Placements / Marchés La jeune entreprise américaine surfe sur la vague d’euphorie boursière.

Après une nouvelle salve de déclarations économiques enthousiasmantes de la part du président américain, les marchés boursiers ont tenu le cap sur la semaine écoulée. On a pourtant noté un léger ralentissement du côté des grosses entreprises cotées à Wall Street. C’est que la probabilité d’une hausse des taux de référence de la Réserve fédérale américaine (Fed) atteint désormais près de 90 %, ce qui est de nature à effrayer une partie des investisseurs dont le portefeuille est placé sur des valeurs de rendement. Mais le secteur bancaire affiche pour sa part une santé insolente, pour les mêmes raisons, les opérateurs anticipant la reconstitution de la marge d’intérêts, ce qui a suffi à soutenir les indices de référence à des niveaux historiques.

Fenêtre de tir

La Bourse de New York est-elle surévaluée ? Elle commence en tout cas à devenir chère et donc potentiellement sensible à une vague de dégagements.
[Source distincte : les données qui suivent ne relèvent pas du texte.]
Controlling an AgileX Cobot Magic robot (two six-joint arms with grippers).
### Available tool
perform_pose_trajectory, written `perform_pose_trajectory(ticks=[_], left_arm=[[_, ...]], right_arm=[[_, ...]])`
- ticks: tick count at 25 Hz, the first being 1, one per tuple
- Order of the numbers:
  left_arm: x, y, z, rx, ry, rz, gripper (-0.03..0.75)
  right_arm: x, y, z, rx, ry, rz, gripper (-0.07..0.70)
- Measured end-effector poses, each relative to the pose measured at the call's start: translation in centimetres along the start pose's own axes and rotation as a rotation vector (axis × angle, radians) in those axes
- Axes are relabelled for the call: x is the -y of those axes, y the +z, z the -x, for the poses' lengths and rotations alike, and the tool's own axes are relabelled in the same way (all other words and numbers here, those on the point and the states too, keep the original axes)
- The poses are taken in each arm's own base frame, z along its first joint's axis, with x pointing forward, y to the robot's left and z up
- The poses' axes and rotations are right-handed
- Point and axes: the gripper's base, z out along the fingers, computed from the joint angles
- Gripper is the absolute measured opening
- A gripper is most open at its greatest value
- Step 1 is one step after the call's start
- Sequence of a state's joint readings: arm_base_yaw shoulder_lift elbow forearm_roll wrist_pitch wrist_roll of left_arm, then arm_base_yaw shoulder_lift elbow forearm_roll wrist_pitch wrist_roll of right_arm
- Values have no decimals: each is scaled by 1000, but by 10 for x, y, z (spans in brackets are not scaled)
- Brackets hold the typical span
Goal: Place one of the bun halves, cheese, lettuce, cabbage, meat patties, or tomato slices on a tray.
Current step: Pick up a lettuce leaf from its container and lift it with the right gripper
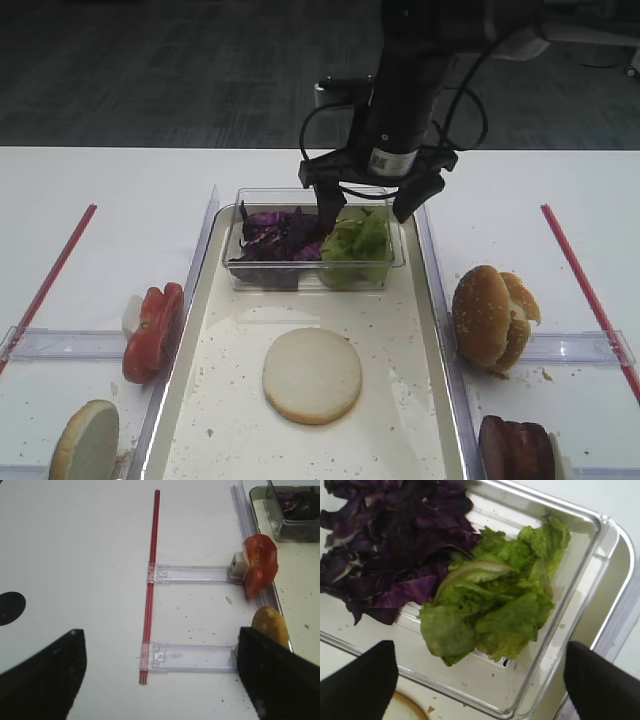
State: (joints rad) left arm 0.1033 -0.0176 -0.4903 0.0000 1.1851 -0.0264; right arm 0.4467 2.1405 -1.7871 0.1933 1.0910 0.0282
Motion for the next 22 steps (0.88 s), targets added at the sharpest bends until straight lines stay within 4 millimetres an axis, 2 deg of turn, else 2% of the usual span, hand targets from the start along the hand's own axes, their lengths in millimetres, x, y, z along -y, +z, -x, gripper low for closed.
perform_pose_trajectory(ticks=[4, 8, 13, 22], left_arm=[[0, 0, 0, 0, 0, 0, 566], [0, 0, 0, 0, 0, 0, 566], [0, 0, 0, 0, 0, 0, 566], [0, 0, 0, 0, 0, 0, 566]], right_arm=[[2, 10, 0, -23, 6, 0, 557], [2, 10, 0, -23, 5, -1, 489], [2, 10, 1, -5, -9, -1, 445], [2, 10, 6, 43, -15, -7, 439]])
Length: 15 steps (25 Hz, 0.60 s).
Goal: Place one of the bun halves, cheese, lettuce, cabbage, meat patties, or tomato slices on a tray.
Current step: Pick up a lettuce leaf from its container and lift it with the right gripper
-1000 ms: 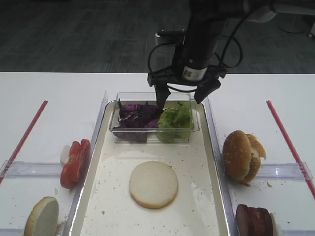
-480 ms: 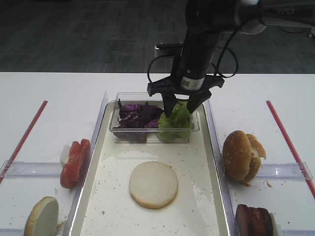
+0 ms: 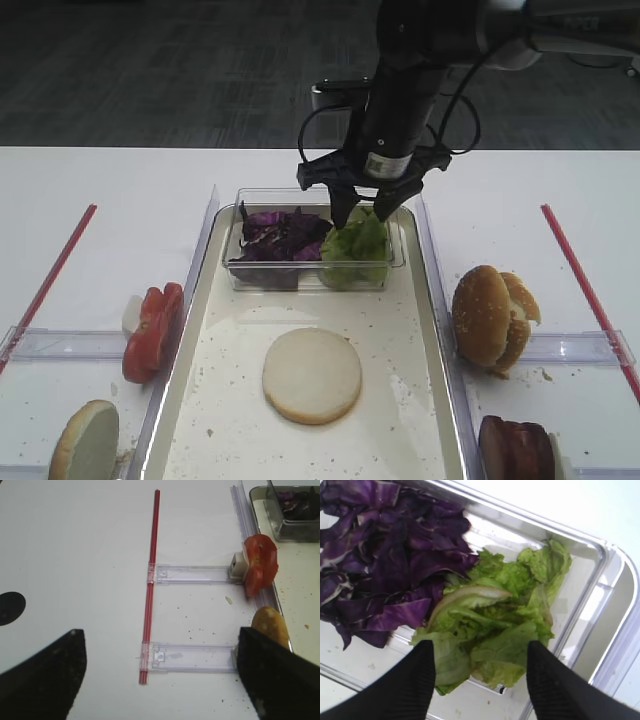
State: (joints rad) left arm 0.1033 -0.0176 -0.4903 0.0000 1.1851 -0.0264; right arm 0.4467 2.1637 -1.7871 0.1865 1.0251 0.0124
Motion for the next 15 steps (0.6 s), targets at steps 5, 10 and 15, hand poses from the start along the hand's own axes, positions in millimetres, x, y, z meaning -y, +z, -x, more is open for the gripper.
perform_pose_trajectory(ticks=[5, 10, 15], left_arm=[[0, 0, 0, 0, 0, 0, 566], [0, 0, 0, 0, 0, 0, 566], [0, 0, 0, 0, 0, 0, 566]], right_arm=[[2, 11, -1, -22, 2, -6, 437], [4, 22, -2, -41, 0, -10, 394], [6, 23, -2, -44, -5, -23, 378]])
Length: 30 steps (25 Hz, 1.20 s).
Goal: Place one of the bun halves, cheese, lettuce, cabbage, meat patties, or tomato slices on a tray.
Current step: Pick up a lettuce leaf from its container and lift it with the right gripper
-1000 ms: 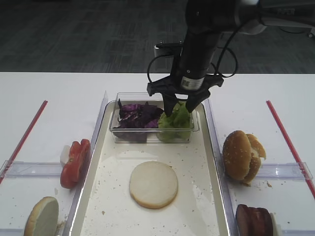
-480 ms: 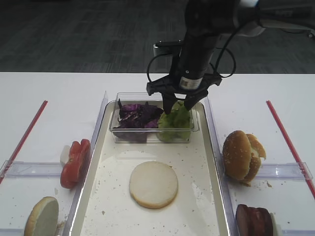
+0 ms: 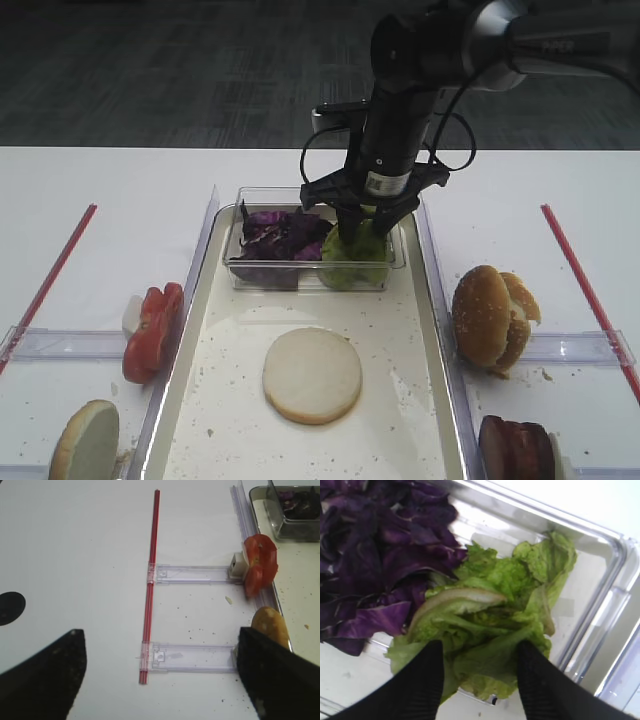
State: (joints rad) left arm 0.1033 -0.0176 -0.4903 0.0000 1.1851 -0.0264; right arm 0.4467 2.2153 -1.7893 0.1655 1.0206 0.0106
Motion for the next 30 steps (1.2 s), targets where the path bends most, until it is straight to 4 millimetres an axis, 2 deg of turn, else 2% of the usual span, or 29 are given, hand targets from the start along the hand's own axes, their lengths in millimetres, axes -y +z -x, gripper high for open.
perform_pose_trajectory(ticks=[7, 13, 15, 25, 30], left_arm=[[0, 0, 0, 0, 0, 0, 566], [0, 0, 0, 0, 0, 0, 566], [0, 0, 0, 0, 0, 0, 566], [0, 0, 0, 0, 0, 0, 566], [0, 0, 0, 0, 0, 0, 566]], right_arm=[[1, 0, 0, -6, 4, -16, 375], [1, 9, -1, -25, 8, -12, 365], [1, 9, -1, -29, 7, -14, 333], [4, 9, -3, -53, -11, -49, 79], [4, 9, -3, -53, -13, -53, 43]])
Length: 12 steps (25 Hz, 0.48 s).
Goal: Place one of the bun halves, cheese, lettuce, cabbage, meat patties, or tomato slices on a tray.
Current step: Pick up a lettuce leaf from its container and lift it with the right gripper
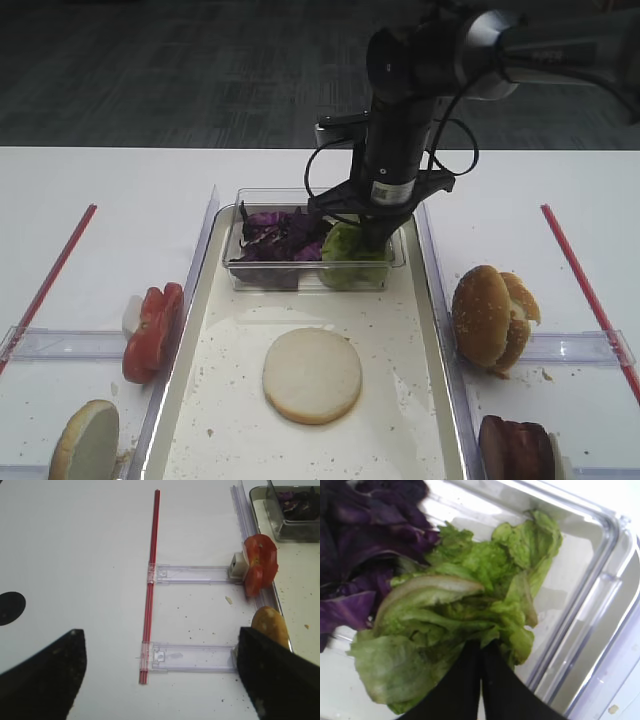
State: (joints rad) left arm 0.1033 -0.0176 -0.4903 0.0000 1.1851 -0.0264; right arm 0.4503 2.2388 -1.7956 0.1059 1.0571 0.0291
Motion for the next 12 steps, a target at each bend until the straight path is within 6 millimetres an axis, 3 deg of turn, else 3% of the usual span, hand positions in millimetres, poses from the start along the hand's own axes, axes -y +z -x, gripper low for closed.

Mais dans l’attente de l’élément déclencheur, les multiples affichés par les entreprises technologiques ont permis de finaliser comme dans un rêve l’introduction en Bourse de Snap Inc., la start-up qui a développé l’application Snapchat. Evaluée fort généreusement par les analystes à 17 euros, l’action a débuté sa vie boursière par une hausse de pratiquement 50 %, valorisant l’entreprise à 29 milliards de dollars. C’est-à-dire près de 30 fois le chiffre d’affaires estimé pour l’année en cours… Ou 40 fois la perte par action, puisque Snap dépense bien plus d’argent qu’elle n’en gagne. L’engouement des investisseurs était tel que même les sites Internet financiers américains ont peiné à répondre à l’afflux de requêtes liées au besoin de suivre les premiers cours de Snap.